Isyllus (Ἴσυλλος) was an ancient Greek poet from Epidaurus, of the 4th or 3rd century BC.

==Work==
His name was rediscovered in the course of excavations on the site of the temple of Asclepius at Epidaurus. An inscription was found engraved on stone, consisting of 72 lines of verse (trochaic tetrameters, hexameters, ionics), mainly in the Doric Greek dialect. It is preceded by two lines of prose stating that the author was Isvllus, an Epidaurian, and that it was dedicated to Asclepius and Apollo of Malea.

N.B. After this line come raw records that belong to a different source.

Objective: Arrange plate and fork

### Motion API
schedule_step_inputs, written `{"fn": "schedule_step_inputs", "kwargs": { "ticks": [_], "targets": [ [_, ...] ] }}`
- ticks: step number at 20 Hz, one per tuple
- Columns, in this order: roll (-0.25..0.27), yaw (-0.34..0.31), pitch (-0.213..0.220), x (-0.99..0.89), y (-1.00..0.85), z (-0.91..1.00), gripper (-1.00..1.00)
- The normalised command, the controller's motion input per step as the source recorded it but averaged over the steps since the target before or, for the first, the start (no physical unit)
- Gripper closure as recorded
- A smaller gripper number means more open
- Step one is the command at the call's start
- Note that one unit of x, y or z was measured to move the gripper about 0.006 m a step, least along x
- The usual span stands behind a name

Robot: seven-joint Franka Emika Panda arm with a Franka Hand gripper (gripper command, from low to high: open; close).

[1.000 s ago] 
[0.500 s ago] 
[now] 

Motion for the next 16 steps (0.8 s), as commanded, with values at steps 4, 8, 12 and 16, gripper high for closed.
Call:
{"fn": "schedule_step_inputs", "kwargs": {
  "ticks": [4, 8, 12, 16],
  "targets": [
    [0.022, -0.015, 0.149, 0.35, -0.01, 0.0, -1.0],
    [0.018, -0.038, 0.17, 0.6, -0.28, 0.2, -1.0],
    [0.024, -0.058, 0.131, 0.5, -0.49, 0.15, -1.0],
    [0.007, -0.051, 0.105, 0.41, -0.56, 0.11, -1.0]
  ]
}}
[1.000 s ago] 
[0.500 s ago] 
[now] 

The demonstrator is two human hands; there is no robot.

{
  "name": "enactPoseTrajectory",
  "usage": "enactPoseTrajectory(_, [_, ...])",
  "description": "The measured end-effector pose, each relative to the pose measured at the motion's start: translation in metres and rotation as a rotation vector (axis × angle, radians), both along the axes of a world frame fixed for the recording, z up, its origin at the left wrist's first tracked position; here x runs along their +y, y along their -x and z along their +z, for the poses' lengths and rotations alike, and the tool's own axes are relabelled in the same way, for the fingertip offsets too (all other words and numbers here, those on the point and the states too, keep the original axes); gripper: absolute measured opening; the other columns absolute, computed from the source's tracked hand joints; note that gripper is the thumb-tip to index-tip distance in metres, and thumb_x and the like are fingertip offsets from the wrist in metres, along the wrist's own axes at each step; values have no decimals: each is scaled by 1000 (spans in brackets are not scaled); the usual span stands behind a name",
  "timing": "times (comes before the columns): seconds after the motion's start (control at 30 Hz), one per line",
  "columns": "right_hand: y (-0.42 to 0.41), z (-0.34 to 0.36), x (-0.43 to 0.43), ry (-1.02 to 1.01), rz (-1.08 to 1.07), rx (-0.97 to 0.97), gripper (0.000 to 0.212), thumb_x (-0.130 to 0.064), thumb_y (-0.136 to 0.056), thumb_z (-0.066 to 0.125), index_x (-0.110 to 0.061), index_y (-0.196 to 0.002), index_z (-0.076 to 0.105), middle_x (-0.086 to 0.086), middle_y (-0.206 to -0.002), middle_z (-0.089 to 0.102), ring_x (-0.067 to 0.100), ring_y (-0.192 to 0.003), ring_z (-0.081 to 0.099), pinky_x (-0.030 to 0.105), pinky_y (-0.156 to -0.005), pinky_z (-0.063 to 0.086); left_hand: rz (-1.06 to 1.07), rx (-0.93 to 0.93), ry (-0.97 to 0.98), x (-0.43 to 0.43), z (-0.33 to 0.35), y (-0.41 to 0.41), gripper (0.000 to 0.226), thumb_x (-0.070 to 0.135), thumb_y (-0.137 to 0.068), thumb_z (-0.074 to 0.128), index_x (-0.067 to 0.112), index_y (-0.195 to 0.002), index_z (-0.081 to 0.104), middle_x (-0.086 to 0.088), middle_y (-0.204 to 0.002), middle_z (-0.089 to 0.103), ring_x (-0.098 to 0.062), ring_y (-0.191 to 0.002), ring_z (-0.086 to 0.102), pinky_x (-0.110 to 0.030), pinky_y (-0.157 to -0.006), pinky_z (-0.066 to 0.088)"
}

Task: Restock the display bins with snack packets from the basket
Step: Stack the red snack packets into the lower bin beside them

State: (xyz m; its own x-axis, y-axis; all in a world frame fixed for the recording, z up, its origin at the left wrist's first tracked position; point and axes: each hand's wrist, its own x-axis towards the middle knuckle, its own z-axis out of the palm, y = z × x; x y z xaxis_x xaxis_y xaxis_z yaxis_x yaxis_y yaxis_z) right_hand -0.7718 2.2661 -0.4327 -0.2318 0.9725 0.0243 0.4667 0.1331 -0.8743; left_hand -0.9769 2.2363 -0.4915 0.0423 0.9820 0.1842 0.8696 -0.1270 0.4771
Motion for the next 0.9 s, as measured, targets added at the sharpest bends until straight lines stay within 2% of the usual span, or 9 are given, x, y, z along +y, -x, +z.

It contains a few political remarks, showing general sympathy with an aristocratic form of government; a self-congratulatory notice of the resolution, passed at the poet's instigation, to arrange a solemn procession in honor of the two gods; a paean (no doubt for use in the procession), chiefly occupied with the genealogical relations of Apollo and Asclepius; a poem of thanks for the assistance rendered to Sparta by Asclepius against "Philip", when he led an army against Sparta to put down the monarchy. The offer of assistance was made by the god himself to the youthful poet, who had entered the Asclepieum to pray for recovery from illness, and communicated the good news to the Spartans. The Philip referred to is identified with (a) Philip II of Macedon, who invaded Peloponnesus after the battle of Chaeronea in 338 BC, or (b) with Philip V, who undertook a similar campaign in 218 BC.

==Editions==
Wilamowitz-Moellendorff, who characterizes Isyllus as a "poetaster without talent and a farcical politician," has written an elaborate treatise on him (see Kiessling and Moellendorff, Philologische Untersuchungen, Heft 9, 1886), containing the text with notes, and essays on the political condition of Peloponnesus and the cult of Asclepius. The inscription was first edited by P. Kavvadias (1885), and by J. F. Baunack in Studien auf dem Gebiete der griechischen und der arischen Sprachen (1886).